- Location: Eastern Group, Azores, Portugal
- Geology: Alkali basalt

= Congro Volcanic Fissural System =

Volcanic system on São Miguel Island

The Congro Volcanic Fissural System (Sistema Vulcânico Fissural do Congro) is a system of scoria cones that build up the central region of the island of São Miguel (between the Água de Pau and Furnas volcanoes). This volcano is very young with most of it only 5000 years old.

==History==
The history of this volcanic system is dominated by basaltic, fissural, Hawaiian and Strombolian eruptions aligned in a dominantly west-northwest to east-southeast direction. Many of the products of these eruptions are visible in systematic bands of thick bands of ash and pumice, resulting from many of the scoria cones located in the zone.

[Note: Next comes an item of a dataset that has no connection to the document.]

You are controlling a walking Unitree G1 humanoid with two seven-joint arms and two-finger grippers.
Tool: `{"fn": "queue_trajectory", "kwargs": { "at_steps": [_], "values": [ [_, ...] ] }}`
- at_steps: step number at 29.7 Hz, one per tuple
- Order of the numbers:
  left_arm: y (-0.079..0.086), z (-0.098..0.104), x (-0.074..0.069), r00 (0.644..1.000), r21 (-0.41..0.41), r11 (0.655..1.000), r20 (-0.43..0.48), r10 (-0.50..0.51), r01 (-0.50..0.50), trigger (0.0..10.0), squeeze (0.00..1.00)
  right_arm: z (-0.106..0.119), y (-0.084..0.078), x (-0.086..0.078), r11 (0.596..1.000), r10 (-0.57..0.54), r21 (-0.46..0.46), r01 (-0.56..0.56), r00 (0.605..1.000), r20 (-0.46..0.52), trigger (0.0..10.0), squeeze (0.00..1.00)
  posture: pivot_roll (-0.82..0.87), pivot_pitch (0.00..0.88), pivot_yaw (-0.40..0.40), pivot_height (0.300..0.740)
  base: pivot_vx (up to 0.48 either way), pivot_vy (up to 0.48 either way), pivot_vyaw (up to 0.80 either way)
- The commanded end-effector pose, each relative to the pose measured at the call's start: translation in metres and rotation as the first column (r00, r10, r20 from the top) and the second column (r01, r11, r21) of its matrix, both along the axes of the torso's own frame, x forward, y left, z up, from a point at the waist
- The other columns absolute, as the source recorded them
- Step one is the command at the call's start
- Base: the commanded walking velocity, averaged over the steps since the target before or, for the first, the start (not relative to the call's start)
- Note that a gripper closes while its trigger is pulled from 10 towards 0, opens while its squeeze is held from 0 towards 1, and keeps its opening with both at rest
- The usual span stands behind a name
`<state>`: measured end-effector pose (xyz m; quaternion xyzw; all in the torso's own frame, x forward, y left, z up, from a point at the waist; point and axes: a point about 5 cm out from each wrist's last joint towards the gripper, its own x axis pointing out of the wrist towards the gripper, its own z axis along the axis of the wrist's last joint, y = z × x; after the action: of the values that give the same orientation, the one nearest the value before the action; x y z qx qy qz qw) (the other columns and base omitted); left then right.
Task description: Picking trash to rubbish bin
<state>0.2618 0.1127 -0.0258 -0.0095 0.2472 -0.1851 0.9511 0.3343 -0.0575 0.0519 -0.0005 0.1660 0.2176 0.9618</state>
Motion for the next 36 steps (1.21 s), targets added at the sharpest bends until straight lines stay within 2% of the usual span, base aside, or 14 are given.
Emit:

In the last 5000 years there is evidence of episodic Phreatomagnetic eruptions from trachyte evidence, dated to 3.800± 400 years B.C., that originated the Lagoa do Congro maar.

==Geography==
The Congro system is situated in the central-eastern portion of the island of São Miguel, separated the Água de Pau Massif and crater of the Furnas volcano, and includes scoria cones and lava flows associated with ancient volcanic eruptions. In addition, there are several examples of maars and lava domes.

Although it is the least eruptive of the systems forming the island of São Miguel, it has shown a higher frequency of important seismic activities associated with tectonic and volcano-related pressures.